С зеком Алексеем довелось встретиться лишь спустя неделю. Дела служебные отвлекли внимание, хотя непременно хотелось поговорить с автором необычного повествования.

— Какая цель преследовалась перед написанием довольно сложной работы? — спросил я после того, как в кабинете мы остались вдвоем.

— Мне было интересно поразмыслить над вопросами, которые наши ученые-физики не решают в своих трудах.

— Что именно?

— Роль вакуума в развитии материального мира, в том числе биологических видов, где мозг — биоэлектрический генератор и биоконденсаторы, формирующий память и душу человека.

— Можно ли экспериментально подтвердить результаты ваших выводов?

— Нет! Во всяком случае, на современном этапе развития науки. Засорена она такими терминами, как «особые свойства, особого рода реакции, специфические функции» и другие подобного рода «глубокомысленные» понимания, не раскрывающие суть явлений. Представление о «вакууме» связывается лишь с атмосферным давлением.

— Как бы вы сформулировали это понятие?

— Вакуум — силовая составляющая Бесконечности и создания Материальной Вселенной.

— Больно уж упрощенная формулировка столь сложного понятия.

— В природе нет ничего заумного, вся сложность в простоте. Есть такая мудрость. Я с нею в полной мере согласен, она лежала в основе написания всей работы.

— Какое у вас образование?

— Почти три курса политехнического института.
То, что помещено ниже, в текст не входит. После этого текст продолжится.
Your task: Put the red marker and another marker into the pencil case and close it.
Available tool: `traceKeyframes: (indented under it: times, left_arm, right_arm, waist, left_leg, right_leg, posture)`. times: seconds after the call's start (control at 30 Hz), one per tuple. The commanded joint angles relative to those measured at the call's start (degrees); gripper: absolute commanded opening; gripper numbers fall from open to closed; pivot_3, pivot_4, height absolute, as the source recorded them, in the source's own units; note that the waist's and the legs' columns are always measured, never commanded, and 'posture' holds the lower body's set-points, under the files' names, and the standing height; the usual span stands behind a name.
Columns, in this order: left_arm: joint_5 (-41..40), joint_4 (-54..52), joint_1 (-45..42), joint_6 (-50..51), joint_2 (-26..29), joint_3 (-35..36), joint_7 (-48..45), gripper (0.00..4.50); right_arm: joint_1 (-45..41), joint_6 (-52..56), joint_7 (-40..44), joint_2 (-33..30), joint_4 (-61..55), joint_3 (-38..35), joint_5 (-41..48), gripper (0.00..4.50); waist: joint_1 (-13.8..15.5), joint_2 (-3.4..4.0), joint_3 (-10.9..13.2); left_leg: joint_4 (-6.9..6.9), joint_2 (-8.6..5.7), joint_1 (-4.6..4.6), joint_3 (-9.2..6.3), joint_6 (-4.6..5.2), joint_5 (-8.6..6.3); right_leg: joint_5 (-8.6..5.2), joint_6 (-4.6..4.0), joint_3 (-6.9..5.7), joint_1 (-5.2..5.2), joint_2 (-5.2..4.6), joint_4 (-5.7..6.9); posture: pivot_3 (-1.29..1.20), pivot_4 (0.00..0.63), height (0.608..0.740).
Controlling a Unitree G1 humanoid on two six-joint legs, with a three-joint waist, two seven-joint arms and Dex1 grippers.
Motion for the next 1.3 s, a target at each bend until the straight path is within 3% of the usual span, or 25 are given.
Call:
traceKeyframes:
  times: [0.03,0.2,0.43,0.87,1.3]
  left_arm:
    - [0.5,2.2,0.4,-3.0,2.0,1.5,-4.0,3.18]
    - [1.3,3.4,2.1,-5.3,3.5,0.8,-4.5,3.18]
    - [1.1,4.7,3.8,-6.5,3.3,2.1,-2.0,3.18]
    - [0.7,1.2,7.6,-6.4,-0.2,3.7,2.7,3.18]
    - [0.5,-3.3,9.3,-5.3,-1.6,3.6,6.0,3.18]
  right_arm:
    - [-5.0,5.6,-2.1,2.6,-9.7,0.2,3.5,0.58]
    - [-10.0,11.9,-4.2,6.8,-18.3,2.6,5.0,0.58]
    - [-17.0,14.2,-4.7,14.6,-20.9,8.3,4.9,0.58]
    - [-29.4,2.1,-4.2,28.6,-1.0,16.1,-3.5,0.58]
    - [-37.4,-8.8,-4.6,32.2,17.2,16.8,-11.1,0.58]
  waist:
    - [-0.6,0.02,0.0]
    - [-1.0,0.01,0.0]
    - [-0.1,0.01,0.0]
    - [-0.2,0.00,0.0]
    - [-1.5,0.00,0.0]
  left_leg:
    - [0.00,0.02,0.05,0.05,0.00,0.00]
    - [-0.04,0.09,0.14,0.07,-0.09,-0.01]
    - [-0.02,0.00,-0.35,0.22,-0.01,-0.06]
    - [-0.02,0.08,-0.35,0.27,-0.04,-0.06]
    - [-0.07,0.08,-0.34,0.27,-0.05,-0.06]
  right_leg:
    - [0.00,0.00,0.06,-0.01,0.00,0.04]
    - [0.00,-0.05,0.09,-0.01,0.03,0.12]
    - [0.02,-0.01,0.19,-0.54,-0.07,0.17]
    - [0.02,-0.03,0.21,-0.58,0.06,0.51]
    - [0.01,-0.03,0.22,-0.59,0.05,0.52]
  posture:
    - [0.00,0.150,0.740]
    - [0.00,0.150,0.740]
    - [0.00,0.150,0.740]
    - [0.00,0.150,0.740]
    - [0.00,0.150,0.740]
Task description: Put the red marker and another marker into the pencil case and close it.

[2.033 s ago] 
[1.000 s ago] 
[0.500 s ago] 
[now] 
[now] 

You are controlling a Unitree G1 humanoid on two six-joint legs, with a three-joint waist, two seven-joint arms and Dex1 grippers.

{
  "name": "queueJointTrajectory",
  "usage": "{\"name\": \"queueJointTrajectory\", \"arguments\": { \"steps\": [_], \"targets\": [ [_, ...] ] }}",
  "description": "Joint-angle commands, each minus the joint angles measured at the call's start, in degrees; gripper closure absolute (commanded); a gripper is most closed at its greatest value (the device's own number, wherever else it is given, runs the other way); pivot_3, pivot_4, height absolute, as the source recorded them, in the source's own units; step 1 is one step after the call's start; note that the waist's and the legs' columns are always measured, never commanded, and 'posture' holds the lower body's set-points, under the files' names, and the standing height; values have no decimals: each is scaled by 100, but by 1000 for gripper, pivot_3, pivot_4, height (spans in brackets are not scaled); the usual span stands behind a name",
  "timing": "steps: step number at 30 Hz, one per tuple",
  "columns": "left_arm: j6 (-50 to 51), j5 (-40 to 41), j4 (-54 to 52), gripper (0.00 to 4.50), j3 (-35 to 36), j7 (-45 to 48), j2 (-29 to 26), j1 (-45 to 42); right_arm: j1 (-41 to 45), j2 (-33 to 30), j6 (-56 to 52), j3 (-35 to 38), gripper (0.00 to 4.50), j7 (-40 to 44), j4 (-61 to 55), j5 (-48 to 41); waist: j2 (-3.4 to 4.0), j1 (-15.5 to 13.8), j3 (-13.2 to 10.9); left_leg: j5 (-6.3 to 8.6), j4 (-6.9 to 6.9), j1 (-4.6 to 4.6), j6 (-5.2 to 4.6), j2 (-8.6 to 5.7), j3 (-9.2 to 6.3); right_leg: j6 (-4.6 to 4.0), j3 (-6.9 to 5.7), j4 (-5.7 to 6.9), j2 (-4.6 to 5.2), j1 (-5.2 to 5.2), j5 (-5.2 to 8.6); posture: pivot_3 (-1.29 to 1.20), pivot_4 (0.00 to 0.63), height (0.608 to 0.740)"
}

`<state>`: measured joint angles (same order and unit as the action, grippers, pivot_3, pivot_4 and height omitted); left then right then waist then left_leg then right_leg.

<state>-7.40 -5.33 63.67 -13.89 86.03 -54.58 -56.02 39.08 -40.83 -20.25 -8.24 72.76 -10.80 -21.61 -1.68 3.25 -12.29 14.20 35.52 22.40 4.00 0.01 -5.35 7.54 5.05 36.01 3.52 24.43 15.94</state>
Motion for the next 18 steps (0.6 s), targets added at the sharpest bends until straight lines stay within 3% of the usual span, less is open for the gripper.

— Кому потребуются ваши выводы?

— Гением был человек, который впервые увидел колесо в отрезанном плоском куске бревна и размышлял, для чего это чудо можно применить, если катится по косогору и не падает. Электричество и магнит сначала использовались в фокусах и трюках. Не исключено, в будущем силовая составляющая Вакуума станет неисчерпаемым источником энергии во многих сферах жизни человека.

— Как же вы оказались зеком, имея неплохую голову?

— То, что в голове, не видно, а каково тело, все наяву. Хорошо физически развитого человека из меня не получилось. Чтобы компенсировать недостаток мышечной массы в момент решения проблемы с крепкого телосложения парнем пришлось взять в руку металлический прут.

— Ретировался бы. Из двух повздоривших умнее тот, который первым замолчит. Если собственных возможностей явно не хватит для достижения цели, смирись, выше собственной головы не прыгнешь.

— Был с девушкой, ее защищал. Оказалось, зря!

— Как бы вы назвали свой труд?

— Теория Вероятного факта.

— Однако! Послали бы в журнал «Техника молодежи», там нередко печатаются материалы подобного содержания.

— Будь СССР, я рискнул бы. Сейчас для этого нужны большие деньги, а их у меня нет. Если бы я придумал какую-нибудь гадость о прошлой нашей жизни в СССР, работу опубликовали бы незамедлительно. То, о чем я написал, над содержанием надо поразмыслить, так это или нет, нужно или ненужно. А думать, как известно, труд тяжкий, не каждому по плечу, издательству тоже.

— Вы хорошо отзываетесь о Советском Союзе. Сталин долгое время был у руля страны. Сейчас одни считают его гением, другие извергом. Как бы вы его оценили?

— Равнодействующая вектора значимости Сталина в жизни государства я оцениваю в нуль.

— Поясни.

— Если векторы грандиозных совершений и побед в период деятельности «вождя всех народов» направить в одну сторону, а чудовищных злодеяний в другую, равнодействующая и станет этим самым нулем.

— Для чего же вы все-таки написали свою Теорию Вероятного факта?

— В радость себе. Сейчас материал, безусловно, сырой. Буду совершенствовать, пока смогу ответить на все вопросы. Знаете, интересно задумываться о том, о чем никто всерьез не думал. Если же сформировалась какая-никакая, но «теория», это больше чем…

Разговор наш был прерван появлением в кабинете людей, в присутствии которых «Знахарь» не пожелал продолжить дальнейшее обсуждение темы.

Еще раз встретиться с Алексеем не удалось, когда я возвратился из очередного отпуска, его в колонии не оказалось. Не удержался парень, еще раз уравнял свои физические возможности с помощью молотка в стычке с одним из «амбалов».